When a planar electromagnetic wave passes through a single-layer film, the electric field strength and the magnetic field strength can be expressed as:

in the formula E₀And H₀Normal components of the electric and magnetic fields, E, of the 0 th surface (vacuum or air), respectively₂And H₂Normal components of the 2 nd surface electric and magnetic fields, respectively. y is₁Is the optically effective admittance of the first film,

is the phase propagation factor of the first layer of film,

characteristic transmission matrix called layer 1, having

The characteristic transmission matrix for the j-th layer.

Combined feature vector, combined admittance, called membranous

Reflectivity of light

For film system n₀|(HL)^N|n_GWhen the light is vertically incident, the light is emitted,

at this time, if

Then

At this time, it can calculate

When in use

As N approaches infinity, the reflectivity of the thin film approaches 1, known as a dielectric bragg mirror (DBR), which can exceed that of a metal mirror.

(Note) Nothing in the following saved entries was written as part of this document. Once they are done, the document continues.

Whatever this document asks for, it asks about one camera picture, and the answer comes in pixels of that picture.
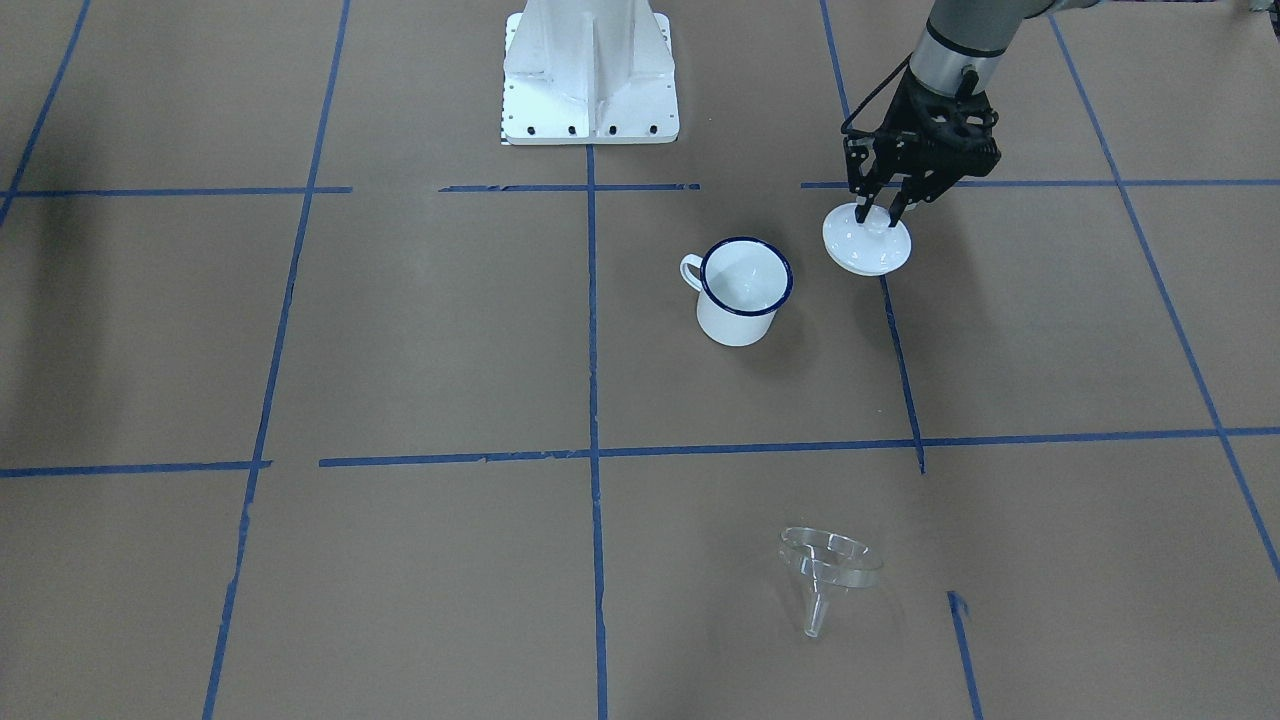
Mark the white enamel mug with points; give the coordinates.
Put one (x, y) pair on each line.
(741, 282)

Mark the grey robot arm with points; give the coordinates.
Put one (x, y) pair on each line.
(958, 53)

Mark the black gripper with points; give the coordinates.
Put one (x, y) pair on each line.
(903, 118)

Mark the white camera stand base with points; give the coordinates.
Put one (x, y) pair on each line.
(588, 73)

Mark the clear plastic funnel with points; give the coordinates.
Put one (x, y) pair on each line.
(830, 564)

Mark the brown paper table cover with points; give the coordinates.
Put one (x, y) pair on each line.
(319, 402)

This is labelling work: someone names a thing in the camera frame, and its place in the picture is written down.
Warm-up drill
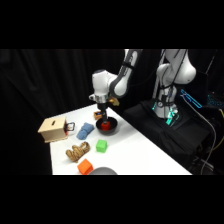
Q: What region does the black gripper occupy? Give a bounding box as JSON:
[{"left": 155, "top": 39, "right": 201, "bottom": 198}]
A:
[{"left": 98, "top": 100, "right": 110, "bottom": 126}]

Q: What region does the red cube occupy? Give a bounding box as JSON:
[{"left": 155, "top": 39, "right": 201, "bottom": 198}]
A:
[{"left": 101, "top": 121, "right": 112, "bottom": 131}]

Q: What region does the black bowl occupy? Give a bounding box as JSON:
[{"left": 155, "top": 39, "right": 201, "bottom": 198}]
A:
[{"left": 95, "top": 116, "right": 120, "bottom": 136}]

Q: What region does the green cube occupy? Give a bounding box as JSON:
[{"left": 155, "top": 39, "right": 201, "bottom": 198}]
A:
[{"left": 95, "top": 139, "right": 109, "bottom": 154}]

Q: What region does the orange cube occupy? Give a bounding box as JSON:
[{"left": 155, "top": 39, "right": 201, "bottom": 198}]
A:
[{"left": 77, "top": 158, "right": 94, "bottom": 175}]

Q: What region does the blue plush cloth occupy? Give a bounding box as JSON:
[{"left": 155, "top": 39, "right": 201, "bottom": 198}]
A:
[{"left": 76, "top": 122, "right": 95, "bottom": 141}]

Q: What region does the brown pretzel-shaped toy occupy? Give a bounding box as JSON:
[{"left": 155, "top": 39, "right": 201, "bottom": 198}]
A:
[{"left": 65, "top": 141, "right": 92, "bottom": 164}]

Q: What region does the grey round object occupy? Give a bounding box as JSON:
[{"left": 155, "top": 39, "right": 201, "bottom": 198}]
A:
[{"left": 89, "top": 166, "right": 118, "bottom": 176}]

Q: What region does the wooden box with slot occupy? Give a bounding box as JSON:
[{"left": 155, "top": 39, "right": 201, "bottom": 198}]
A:
[{"left": 37, "top": 117, "right": 69, "bottom": 144}]

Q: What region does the green light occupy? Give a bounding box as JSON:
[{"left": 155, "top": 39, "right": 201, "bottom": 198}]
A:
[{"left": 164, "top": 107, "right": 180, "bottom": 127}]

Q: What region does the black curtain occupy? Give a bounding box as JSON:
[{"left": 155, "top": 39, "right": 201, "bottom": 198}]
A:
[{"left": 0, "top": 49, "right": 224, "bottom": 176}]

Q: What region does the blue-lit device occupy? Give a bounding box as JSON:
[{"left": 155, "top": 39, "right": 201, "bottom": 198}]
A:
[{"left": 180, "top": 88, "right": 203, "bottom": 110}]

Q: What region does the cyan-lit device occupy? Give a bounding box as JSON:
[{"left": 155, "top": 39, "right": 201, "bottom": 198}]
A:
[{"left": 207, "top": 94, "right": 224, "bottom": 110}]

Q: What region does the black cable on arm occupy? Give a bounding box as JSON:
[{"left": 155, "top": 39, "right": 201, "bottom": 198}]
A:
[{"left": 155, "top": 49, "right": 193, "bottom": 101}]

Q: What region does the grey cable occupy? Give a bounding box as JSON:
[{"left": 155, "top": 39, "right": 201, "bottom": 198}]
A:
[{"left": 181, "top": 94, "right": 218, "bottom": 167}]

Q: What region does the yellow cable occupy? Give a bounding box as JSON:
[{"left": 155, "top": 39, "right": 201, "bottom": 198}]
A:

The light of the infrared band emitted by the nano material under the excitation of the pump forms reciprocating end reflection between the DBRs, and only the electric field of the light with the specific wavelength can resonate in the cavity, and the light with the specific wavelength gains back and forth in the cavity and finally exits perpendicular to the end face.

The invention discloses an infrared band micrometer laser with a microcavity embedded nano material, which is prepared by the following steps:

1) the nano material can be prepared by a chemical synthesis method and CVD.

2) And (3) exciting the nano material by using a pump, testing the fluorescence of the nano material by using a spectral instrument, and determining the emission peak position.

3) According to the luminescent peak position of the nano material, a film system is designed, and a substrate 1, a bottom medium Bragg reflector 2, a bottom medium cavity layer 3, a black phosphorus two-dimensional material 4, a top medium cavity layer 5 and a top medium Bragg reflector 6 (shown in an attached figure 2) are arranged from bottom to top in sequence. And designing a dielectric Bragg reflector. The resonance peak position is adjusted by adjusting the optical thickness of the medium cavity layer, so that the resonance peak position is consistent with the lasing peak position of the black phosphorus two-dimensional material.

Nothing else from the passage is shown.